Al año de la despenalización, mujeres indígenas de Oaxaca enfrentan limitantes para abortar

Urge concientizar a personal médico y parteras, aseguran defensoras y colectivos

Por: Diana Manzo

Juchitán, Oaxaca.- Por temor al rechazo colectivo y que la juzgaran en su casa, ni su padre, ni su madre, ni amistades supieron de la decisión que tomó Eva: abortar.

La joven zapoteca de 20 años de edad decidió interrumpir su embarazo de 8 semanas en febrero pasado; su sueño es graduarse como ingeniera industrial.

El 25 de septiembre de 2019, con 24 votos a favor y 10 en contra, la 64 legislatura local de Oaxaca reformó el Código Penal en los artículos 312, 313, 315 y 316.

Fue para la despenalización del aborto hasta antes de las 12 semanas de gestación, lo cual coloca a la entidad como la segunda a nivel nacional en garantizar los derechos humanos de las mujeres al decidir abortar.

Eva se documentó en las redes sociales y halló que en Oaxaca, su estado natal, las autoridades aprobaron una ley el año pasado (2019) que permite la despenalización del aborto hasta por 12 semanas.
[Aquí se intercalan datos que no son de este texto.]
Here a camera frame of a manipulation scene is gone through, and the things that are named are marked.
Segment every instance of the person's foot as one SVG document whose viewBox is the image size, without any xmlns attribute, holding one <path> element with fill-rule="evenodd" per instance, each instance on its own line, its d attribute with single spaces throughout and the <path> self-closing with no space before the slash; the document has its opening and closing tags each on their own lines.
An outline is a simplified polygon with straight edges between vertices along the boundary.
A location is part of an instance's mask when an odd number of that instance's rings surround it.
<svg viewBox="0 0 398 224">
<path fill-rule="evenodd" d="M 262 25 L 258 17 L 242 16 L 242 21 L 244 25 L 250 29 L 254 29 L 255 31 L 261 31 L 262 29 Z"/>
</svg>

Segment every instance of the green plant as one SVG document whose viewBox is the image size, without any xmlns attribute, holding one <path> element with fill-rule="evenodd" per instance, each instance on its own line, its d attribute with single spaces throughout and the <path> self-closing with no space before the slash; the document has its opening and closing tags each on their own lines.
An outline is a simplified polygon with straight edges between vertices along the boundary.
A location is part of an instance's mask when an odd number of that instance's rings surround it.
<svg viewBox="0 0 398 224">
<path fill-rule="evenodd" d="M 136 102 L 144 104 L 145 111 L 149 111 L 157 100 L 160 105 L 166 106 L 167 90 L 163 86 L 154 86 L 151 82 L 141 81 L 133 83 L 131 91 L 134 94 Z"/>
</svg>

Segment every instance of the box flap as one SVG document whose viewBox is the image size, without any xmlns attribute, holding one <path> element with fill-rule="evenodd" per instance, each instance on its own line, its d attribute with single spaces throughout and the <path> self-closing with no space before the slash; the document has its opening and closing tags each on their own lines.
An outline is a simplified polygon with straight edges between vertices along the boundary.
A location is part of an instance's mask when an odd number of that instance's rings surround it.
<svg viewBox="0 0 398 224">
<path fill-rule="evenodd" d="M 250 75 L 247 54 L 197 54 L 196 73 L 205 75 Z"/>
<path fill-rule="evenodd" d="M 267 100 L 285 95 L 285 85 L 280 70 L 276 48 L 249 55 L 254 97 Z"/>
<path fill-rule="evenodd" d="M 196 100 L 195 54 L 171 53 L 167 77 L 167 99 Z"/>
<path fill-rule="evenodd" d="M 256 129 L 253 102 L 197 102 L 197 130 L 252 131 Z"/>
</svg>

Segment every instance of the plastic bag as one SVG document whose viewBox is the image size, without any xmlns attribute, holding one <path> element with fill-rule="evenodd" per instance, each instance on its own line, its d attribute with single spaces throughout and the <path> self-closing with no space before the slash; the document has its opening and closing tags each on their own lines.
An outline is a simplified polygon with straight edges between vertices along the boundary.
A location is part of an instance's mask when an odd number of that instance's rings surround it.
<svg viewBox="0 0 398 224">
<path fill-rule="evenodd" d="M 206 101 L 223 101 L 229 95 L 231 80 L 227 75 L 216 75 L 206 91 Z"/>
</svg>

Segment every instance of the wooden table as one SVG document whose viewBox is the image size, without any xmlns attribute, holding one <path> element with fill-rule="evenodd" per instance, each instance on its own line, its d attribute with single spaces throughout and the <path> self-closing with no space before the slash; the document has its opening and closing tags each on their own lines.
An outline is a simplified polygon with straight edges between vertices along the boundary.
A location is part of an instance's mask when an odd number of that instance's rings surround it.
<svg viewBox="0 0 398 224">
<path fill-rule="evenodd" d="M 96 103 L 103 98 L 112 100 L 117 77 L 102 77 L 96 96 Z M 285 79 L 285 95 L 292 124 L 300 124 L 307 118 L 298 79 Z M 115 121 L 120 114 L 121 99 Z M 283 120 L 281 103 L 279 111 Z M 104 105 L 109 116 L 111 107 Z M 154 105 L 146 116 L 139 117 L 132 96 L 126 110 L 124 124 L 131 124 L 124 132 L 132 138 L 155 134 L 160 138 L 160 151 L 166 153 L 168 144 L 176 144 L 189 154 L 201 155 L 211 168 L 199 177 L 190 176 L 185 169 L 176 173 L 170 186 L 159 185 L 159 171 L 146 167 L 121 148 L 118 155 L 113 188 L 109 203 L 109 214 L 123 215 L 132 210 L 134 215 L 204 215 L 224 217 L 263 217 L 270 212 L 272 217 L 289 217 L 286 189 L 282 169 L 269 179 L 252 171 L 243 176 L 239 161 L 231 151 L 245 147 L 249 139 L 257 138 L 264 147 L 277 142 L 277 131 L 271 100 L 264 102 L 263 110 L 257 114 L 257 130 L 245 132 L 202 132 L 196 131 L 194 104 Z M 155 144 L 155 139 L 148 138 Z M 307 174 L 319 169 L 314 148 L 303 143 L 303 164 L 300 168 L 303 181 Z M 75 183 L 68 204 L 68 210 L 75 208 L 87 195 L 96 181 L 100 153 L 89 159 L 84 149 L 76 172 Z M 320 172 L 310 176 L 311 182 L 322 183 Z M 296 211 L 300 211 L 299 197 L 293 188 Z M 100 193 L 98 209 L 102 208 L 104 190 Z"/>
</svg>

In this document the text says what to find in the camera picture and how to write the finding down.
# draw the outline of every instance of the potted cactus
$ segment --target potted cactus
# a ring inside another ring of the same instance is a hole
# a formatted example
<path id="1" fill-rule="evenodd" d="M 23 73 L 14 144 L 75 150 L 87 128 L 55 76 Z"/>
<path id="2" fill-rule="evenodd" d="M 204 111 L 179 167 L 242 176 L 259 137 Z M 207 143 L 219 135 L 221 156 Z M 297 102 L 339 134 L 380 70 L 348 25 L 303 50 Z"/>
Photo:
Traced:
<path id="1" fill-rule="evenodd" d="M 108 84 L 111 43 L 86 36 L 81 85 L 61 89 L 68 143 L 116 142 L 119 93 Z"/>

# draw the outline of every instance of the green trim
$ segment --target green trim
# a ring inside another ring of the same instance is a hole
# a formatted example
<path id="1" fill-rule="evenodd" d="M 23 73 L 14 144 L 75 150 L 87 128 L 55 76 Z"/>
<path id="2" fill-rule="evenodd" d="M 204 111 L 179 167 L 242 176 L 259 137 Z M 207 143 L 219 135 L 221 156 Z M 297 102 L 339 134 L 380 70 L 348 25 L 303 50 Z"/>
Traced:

Sin embargo, al acudir al Hospital de la zona donde se le practicó el aborto no encontró apoyo moral del personal médico y de enfermería; al contrario, reiteradamente la juzgaron “de pecadora”.

En San Mateo del Mar, la agrupación feminista “Ddser Ikoots” apoya a las mujeres.
En San Mateo del Mar, la agrupación feminista “Ddser Ikoots” apoya a las mujeres.

¿Abortar o no?

Pensar en interrumpir su embarazo le costó un par de semanas expone la joven, quien omite su nombre real para evitar discriminación.

Las mujeres que como ella deciden abortar enfrentan limitantes y barreras, especialmente del machismo que prevalece altamente en esta región oaxaqueña.

Eva requirió de asesoría externa, pues la idiosincrasia familiar y comunitaria condena estos actos. 

Ella recibió ayuda del colectivo feminista “Ddser Ikoots” de la localidad de San Mateo del Mar.

Le proporcionaron asesoría en cuanto a la nueva ley y a la norma 046, con lo cual ella tomó la decisión de interrumpir su embarazo.

Este tipo de situaciones es a lo que se enfrenta una mujer por abortar en Oaxaca, donde todavía es invisible y rechazado por el propio personal médico.

Inclusive, algunos profesionales de la medicina se han amparado para no realizarlo, por lo que las barreras también surgen desde las instituciones públicas y el personal médico.

De acuerdo con los Servicios de Salud de Oaxaca, en este primer año se han practicado 8 abortos legales en Oaxaca, y todos en una sola institución: el Hospital Civil “Aurelio Valdivieso”.

Para las mujeres indígenas que viven en el interior del estado, llegar a ese nosocomio implica un traslado de hasta 10 horas y recursos financieros que no tienen.